ABOUT THIS TASK:
From the line containing "black right gripper: 253,186 to 219,143" to the last line of the records, reproduce every line exactly and print nothing else.

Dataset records
- Opening Delimiter -

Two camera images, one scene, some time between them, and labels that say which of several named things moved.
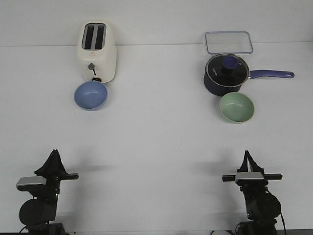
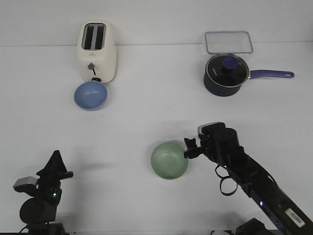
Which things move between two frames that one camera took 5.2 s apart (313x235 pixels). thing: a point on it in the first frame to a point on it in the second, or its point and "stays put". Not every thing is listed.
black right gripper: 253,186 to 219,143
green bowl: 236,107 to 167,160
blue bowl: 91,95 stays put
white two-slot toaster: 97,50 stays put
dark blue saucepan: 219,81 stays put
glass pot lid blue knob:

- Closing Delimiter -

ANSWER TO THE PROBLEM:
black right gripper: 253,186 to 219,143
green bowl: 236,107 to 167,160
blue bowl: 91,95 stays put
white two-slot toaster: 97,50 stays put
dark blue saucepan: 219,81 stays put
glass pot lid blue knob:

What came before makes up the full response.